Cześć Aga, mam pytanie o piękne, złote drzewko na fotce . Czy to klon palmowy czy coś innego? Jeśli coś innego, to co to za piękność i czy zachowuje taki kolor liści przez cały sezon?
Bardzo zadbany masz ogródek Kociaki rzeczywiście słodkie
Zapomniałam wczoraj napisać, że szukam i szukam krzeseł na taras i nic mi się do tej pory nie spodobało, tak jak Twoje tarasowe - w życiu bym nie wpadła że Ikea ma takie cudeńka
Ania ja już marudzę, jak się muszę rozebrać w przymierzalni Ale zachowuję zimną krew...... a poz tym podobnie jak Ty, tyle, że nie pożyczam, bo nie mam nikogo pod ręka w tym rozmiarze
A na upał najlepsza kałuża.... i leżący wąż z pompą.. bo kiedyś trzeba będzie trochę posprzątać
I ławeczka... miejsce wolne od komarów... ale tylko w dzień, bo wieczorem juz i tu niebezpiecznie.... chlają łajzy niemiłosiernie.... zanim zrobiłam zdjęcia i polałąm ptaszka to mam dziesiat ukąszeń....

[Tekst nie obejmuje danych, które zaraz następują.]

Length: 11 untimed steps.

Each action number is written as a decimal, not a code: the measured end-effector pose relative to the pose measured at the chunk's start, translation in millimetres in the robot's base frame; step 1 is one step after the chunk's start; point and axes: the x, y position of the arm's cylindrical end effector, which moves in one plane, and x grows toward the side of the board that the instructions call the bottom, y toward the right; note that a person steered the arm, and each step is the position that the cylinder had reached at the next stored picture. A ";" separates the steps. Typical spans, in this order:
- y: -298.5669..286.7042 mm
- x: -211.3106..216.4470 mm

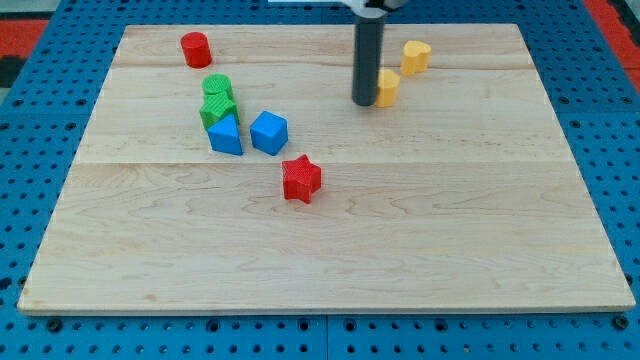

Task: Move the red star parallel to the right of the blue cube

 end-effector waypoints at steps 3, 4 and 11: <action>20.3 149.2; -72.7 207.2; 1.9 60.5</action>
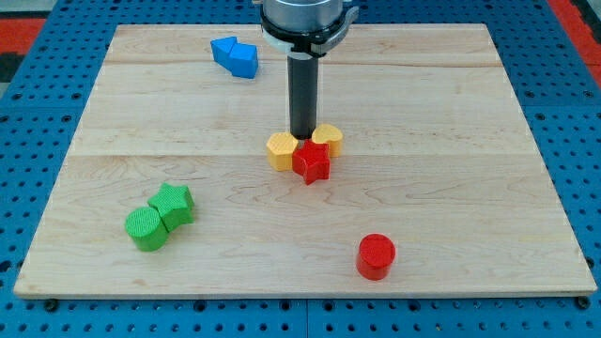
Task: Place your arm to the top center of the board
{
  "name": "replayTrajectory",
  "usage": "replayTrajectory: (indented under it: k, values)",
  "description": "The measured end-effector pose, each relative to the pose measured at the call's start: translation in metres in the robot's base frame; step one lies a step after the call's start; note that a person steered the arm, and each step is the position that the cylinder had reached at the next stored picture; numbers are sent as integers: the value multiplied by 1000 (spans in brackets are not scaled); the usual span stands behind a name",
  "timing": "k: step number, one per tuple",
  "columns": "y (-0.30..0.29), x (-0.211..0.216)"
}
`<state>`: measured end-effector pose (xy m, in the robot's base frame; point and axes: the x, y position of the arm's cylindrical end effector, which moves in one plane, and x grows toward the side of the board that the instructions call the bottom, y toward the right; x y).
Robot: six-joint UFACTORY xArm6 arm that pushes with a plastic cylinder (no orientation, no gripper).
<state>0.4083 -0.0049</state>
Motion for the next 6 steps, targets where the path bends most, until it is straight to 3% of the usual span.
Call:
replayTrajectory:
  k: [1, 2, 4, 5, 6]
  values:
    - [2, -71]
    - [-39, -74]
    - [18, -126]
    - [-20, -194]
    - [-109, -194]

Tak wierzycie we mnie, że jeszcze ja w siebie uwierzę
A to mój posadzony w zeszłym roku Graham
A to Johan Lang.. też zeszłoroczny..
A to zeszłoroczne boniki
To żelazne róże i jeszcze Comte coś tam... to był dobry wybór dla początkującego ogrodnika.. Oczywiście dziewczyny różane pomogły czym sie kierować i wystawiły kilka żelaznych kandydatur...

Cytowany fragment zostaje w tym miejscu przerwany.